Required work
How many lines of the entries hold the string "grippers"? Reply with the number alone.

Records from a data collection
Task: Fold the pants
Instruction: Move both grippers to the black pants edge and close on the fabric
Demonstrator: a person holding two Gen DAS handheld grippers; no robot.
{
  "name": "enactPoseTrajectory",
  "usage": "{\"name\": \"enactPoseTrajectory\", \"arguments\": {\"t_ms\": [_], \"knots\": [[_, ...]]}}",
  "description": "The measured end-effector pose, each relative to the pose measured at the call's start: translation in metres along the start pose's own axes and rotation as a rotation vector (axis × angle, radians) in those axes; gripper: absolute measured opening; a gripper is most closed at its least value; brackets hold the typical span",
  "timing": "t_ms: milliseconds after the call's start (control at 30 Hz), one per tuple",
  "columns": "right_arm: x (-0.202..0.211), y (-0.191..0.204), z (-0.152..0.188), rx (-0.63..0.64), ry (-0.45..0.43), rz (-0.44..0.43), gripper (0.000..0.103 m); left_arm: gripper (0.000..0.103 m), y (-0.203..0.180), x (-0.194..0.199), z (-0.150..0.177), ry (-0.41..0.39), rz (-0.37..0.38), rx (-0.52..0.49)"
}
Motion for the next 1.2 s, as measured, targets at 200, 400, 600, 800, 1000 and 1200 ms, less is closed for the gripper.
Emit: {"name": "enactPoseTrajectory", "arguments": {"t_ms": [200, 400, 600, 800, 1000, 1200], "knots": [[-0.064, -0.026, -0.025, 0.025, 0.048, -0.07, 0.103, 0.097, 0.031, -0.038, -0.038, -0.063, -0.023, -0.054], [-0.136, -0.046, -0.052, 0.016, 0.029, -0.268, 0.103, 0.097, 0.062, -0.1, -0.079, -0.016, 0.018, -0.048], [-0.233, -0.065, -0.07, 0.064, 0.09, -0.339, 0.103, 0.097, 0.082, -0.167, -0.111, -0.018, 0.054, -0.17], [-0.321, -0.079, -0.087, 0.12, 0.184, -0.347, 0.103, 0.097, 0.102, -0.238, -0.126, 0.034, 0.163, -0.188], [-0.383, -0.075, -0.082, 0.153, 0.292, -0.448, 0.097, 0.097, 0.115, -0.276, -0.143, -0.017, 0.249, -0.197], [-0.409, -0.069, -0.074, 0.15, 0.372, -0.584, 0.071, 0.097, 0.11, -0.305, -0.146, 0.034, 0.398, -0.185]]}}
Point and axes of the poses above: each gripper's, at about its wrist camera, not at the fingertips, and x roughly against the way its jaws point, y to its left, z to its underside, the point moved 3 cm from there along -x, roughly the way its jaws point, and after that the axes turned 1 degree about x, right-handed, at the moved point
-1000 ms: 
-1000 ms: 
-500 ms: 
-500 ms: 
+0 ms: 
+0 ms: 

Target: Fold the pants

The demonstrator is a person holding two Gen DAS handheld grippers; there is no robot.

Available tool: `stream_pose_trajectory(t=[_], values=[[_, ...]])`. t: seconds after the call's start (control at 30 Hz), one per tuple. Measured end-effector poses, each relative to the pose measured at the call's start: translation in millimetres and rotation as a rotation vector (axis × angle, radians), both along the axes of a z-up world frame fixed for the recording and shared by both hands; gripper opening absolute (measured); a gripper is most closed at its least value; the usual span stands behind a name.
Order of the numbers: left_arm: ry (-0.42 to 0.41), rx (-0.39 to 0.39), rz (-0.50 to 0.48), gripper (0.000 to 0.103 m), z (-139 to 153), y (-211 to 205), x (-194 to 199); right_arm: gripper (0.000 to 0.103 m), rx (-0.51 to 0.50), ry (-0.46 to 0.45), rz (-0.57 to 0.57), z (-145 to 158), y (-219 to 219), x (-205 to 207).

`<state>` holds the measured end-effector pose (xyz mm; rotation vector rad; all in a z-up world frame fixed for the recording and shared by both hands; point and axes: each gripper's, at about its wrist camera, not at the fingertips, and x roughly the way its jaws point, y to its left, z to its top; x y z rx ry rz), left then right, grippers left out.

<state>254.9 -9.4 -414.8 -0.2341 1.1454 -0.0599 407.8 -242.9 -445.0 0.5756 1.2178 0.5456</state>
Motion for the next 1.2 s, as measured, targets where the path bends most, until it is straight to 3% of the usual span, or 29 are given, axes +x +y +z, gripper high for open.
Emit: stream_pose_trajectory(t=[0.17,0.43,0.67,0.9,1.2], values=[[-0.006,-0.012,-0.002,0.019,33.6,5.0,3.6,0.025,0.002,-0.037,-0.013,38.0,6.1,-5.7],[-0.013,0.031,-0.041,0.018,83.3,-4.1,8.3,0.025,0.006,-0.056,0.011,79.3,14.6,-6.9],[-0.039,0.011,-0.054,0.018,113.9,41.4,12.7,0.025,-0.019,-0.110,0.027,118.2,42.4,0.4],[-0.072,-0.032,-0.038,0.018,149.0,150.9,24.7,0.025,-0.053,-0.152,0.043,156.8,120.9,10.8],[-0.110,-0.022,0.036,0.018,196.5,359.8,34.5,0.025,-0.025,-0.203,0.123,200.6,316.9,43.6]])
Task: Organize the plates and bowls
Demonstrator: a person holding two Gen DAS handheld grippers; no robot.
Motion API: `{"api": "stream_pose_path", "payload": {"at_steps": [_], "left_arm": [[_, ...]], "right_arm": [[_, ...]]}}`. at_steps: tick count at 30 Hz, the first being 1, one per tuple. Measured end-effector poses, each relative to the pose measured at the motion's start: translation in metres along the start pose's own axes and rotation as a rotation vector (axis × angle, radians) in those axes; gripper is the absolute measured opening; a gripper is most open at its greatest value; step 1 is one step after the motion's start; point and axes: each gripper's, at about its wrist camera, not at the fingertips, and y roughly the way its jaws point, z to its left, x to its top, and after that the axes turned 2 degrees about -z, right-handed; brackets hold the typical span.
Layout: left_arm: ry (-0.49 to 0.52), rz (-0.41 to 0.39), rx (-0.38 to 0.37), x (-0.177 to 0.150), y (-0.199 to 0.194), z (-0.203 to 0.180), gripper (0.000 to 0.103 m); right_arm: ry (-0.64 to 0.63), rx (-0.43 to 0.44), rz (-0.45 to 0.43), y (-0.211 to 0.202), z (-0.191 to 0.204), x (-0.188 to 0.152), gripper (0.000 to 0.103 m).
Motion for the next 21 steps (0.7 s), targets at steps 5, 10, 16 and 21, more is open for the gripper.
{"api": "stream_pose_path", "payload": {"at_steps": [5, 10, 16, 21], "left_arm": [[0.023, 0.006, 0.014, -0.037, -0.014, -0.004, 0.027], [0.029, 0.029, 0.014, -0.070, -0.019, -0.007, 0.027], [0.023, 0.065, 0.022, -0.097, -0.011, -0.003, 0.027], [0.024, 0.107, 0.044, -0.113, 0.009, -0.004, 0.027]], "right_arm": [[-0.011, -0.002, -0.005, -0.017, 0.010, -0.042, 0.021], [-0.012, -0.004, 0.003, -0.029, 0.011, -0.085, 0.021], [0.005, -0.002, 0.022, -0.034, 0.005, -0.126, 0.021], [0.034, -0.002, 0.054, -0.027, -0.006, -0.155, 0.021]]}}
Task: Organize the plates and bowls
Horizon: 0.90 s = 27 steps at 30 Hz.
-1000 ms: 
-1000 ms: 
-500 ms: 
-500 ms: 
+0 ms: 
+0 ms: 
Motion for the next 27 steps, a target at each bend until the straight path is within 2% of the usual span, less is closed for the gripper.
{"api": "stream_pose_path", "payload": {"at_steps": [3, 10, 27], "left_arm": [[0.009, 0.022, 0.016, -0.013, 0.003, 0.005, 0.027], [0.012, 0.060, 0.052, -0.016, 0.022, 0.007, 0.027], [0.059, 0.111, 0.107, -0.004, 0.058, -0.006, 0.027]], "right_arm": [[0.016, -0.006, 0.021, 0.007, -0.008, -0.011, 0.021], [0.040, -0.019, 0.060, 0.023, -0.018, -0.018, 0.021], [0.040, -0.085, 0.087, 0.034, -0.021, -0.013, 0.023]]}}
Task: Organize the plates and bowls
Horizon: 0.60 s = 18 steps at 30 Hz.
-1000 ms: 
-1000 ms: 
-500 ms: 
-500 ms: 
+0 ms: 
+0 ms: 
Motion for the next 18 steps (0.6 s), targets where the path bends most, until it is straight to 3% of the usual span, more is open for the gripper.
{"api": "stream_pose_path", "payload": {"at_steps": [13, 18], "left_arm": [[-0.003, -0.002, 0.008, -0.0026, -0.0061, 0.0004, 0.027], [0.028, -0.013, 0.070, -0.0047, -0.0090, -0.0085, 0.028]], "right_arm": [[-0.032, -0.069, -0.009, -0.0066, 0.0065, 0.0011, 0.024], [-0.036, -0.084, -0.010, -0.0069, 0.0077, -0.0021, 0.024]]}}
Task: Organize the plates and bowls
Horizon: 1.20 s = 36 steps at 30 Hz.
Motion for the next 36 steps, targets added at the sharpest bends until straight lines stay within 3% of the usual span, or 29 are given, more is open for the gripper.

Answer below
5